▶ The problem
Go through the data and copy each line where the string "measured" appears.

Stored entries
***

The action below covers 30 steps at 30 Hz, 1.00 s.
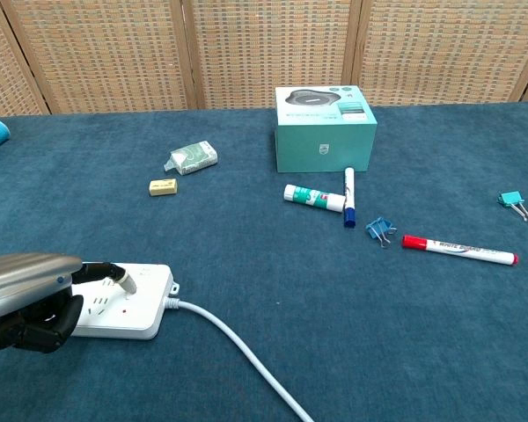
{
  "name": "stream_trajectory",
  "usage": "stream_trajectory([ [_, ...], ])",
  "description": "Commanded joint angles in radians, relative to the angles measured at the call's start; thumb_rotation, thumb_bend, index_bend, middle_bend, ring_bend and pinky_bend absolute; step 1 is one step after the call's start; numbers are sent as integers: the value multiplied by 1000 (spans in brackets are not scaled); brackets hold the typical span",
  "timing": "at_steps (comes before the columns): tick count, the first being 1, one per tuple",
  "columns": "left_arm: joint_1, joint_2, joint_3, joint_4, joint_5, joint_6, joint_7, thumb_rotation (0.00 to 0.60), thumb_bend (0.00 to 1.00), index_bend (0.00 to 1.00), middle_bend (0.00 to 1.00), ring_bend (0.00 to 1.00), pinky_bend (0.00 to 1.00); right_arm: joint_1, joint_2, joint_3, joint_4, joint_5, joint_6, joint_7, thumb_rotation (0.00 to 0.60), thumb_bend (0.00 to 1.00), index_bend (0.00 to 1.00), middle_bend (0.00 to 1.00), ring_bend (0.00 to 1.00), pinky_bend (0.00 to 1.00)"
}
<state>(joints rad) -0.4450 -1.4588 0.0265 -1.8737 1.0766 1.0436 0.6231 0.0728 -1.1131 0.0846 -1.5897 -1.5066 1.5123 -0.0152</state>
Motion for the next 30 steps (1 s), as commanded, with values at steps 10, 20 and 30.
stream_trajectory([
  [10,154,173,-43,70,462,437,-284,455,26,211,962,881,963,-1,1,-5,-10,-12,5,-4,600,0,0,0,0,0],
  [20,286,265,-19,191,376,513,-448,6,0,2,231,207,220,1,-11,-13,-23,-27,6,-42,600,0,0,0,0,0],
  [30,299,327,-25,187,374,483,-494,360,0,0,0,0,0,6,-23,-16,-27,-32,1,-62,600,0,0,0,0,0],
])
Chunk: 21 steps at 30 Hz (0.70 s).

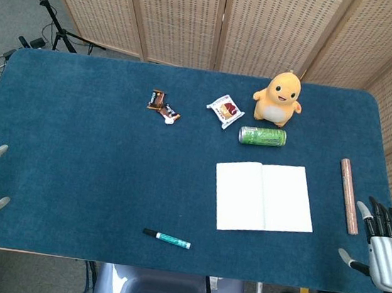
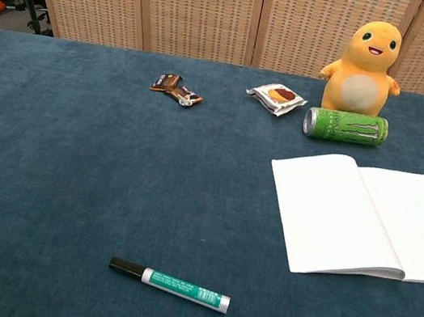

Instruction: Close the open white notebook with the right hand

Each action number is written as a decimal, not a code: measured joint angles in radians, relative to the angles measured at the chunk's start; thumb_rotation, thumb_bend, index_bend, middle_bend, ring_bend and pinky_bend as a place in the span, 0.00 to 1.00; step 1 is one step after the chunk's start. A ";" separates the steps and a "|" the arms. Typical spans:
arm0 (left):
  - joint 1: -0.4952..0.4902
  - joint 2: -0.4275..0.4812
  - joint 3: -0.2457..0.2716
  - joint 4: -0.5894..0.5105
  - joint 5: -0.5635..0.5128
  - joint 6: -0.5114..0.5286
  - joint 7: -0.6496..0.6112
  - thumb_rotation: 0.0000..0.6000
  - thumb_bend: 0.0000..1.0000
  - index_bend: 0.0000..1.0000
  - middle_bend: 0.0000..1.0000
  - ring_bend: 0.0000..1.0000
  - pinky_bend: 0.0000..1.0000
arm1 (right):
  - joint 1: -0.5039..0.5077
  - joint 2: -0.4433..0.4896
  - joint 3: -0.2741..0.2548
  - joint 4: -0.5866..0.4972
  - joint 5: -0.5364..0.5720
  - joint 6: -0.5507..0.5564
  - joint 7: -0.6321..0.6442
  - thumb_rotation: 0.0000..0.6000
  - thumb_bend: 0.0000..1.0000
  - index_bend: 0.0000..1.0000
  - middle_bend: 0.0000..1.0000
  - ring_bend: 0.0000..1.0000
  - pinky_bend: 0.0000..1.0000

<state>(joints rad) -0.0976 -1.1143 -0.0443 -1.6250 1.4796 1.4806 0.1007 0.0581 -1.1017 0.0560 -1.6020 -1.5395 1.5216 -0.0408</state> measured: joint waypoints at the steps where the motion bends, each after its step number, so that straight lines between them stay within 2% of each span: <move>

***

▶ Answer box
  "description": "Commanded joint angles in radians, relative to the angles measured at the call's start; thumb_rotation, thumb_bend, index_bend, middle_bend, ring_bend and pinky_bend absolute; step 1 is one step after the call's start; numbers are sent as integers: the value multiplied by 1000 (spans in brackets are not scaled); brackets hold the typical span",
Each action number is written as a decimal, not a code: measured joint angles in radians, relative to the angles measured at the chunk's start; thumb_rotation, thumb_bend, index_bend, middle_bend, ring_bend and pinky_bend as a place in the span, 0.00 to 1.00; step 1 is one step after the chunk's start. A ";" separates the steps and a "|" the arms. Typical spans:
<state>(joints rad) -0.0976 -1.1143 -0.0443 -1.6250 1.4796 1.4806 0.1007 0.0581 -1.1017 0.0560 -1.6020 -1.5395 1.5216 -0.0408</state> measured: joint waypoints at the steps where the motion bends, each after its step number, so that straight lines between them stay within 2% of each span: <move>

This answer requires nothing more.